Antonio (Antonio de la Torre), Jorge’s older brother, will soon be released from jail. He is an opportunist who has never gotten along with their father. In prison Antonio meets Paula (Marta Etura), a beautiful young woman in jail on drug charges. Paula has a problem because she flirted with another inmate's boyfriend. Violently harassed in jail, she wants to get pregnant in order to be moved to the jail's safe maternity ward. Antonio just wants to have sex with Paula, soon falls in love with her, but he discovers that he is sterile.
Everything changes when Antonio gets out of prison. He plays on Jorge's good nature to get him to step in during conjugal visits and impregnate his girlfriend Paula. Jorge reluctantly agrees, even though it might get in the way of his long-term relationship with Natalia. Meanwhile, Jorge's best friend Israel secretly photographs men visiting an erotic masseur. He finds out that his father is one of the clients and thinks that he must be gay. Irritated with his father's hypocrisy, Israel starts anonymously blackmailing him. However, he later begins to question his own sexuality when he visits the erotic masseur himself.

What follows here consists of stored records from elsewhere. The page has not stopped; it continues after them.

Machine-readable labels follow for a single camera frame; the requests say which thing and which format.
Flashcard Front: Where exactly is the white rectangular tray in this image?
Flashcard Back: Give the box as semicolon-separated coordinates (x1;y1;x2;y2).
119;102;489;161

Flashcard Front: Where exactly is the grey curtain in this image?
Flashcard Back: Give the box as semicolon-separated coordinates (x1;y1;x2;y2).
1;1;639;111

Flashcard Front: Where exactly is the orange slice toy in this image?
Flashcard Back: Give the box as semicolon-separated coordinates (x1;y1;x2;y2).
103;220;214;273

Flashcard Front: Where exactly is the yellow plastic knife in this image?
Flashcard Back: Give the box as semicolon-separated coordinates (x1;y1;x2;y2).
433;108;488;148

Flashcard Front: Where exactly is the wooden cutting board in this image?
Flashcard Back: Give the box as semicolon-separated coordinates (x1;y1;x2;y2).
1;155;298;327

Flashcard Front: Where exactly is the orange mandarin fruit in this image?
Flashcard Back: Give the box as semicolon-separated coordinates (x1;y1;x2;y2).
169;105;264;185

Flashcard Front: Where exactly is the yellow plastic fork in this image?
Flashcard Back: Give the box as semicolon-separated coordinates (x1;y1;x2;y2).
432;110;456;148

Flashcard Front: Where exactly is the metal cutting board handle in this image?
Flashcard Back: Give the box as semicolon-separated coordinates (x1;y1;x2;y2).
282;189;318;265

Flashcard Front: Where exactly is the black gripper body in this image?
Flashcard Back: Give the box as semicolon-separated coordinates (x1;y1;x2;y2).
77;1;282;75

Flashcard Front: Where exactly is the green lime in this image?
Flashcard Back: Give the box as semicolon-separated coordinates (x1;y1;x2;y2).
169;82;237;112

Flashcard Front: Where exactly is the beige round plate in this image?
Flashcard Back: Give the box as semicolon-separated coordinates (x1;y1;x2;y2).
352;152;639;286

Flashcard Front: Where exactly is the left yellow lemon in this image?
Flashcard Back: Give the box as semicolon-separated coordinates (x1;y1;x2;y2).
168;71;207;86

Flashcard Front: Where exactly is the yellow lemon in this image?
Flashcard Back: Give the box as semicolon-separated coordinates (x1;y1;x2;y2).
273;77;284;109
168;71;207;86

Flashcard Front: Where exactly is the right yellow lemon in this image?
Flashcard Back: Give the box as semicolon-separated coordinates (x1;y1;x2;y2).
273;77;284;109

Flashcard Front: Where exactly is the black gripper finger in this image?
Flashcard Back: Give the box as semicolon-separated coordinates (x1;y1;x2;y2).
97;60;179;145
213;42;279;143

Jorge's relationship with Natalia becomes difficult after she tries to get him a job where she works but he is only offered a position as a janitor. Then Antonio finds out that their father has an undisclosed bank account full of money. Jorge makes regular visits to the women's prison to carry out his brother's wishes and falls for Paula. Gradually, they develop an unusual relationship. She gets pregnant and through her, Jorge learns to stop feeling responsible for everything and finally confront his own wishes, ignoring what the world expects of him. He breaks his relationship with Natalia and decides to wait for Paula’s release. The relationship of the two brothers survives Jorge's emotional involvement. Antonio fails to retrieve the money his father has had in the secret bank account and is instead mortally attacked by his father.
Israel confronts both of his parents and his own sexual identity, finally achieving some degree of peace. Jorge and Paula have a baby daughter. He moves from the building where he has worked and lived for so many years, finding a new job as a janitor. When Jorge thinks of escaping his dead-end life, he dreams of a suit, which is dark blue, almost black. At the end, he takes Israel’s car, breaks the store window and grabs the dark blue suit.
These two stories are interwoven to demonstrate the struggle between family obligations and individual freedoms, especially at that point in life of coming into one's own. With its subtle wit and homoerotic curiosity, "Azuloscurocasinegro" is a fresh and vibrant discovery reminiscent of its Spanish-language forerunner "Y Tu Mama Tambien". The English title is "DarkBlueAlmostBlack", which is technically called "midnight blue". It's a state of mind, an uncertain future, and a color--a color that we don’t always recognize and which varies depending on the light, the medium and the mood. The DVD extras include interviews with the director and the lead actors. Pascal Gaigne composed the original music, and Daniel Sánchez Arévalo wrote the screenplay and directed. In Spanish with English subtitles.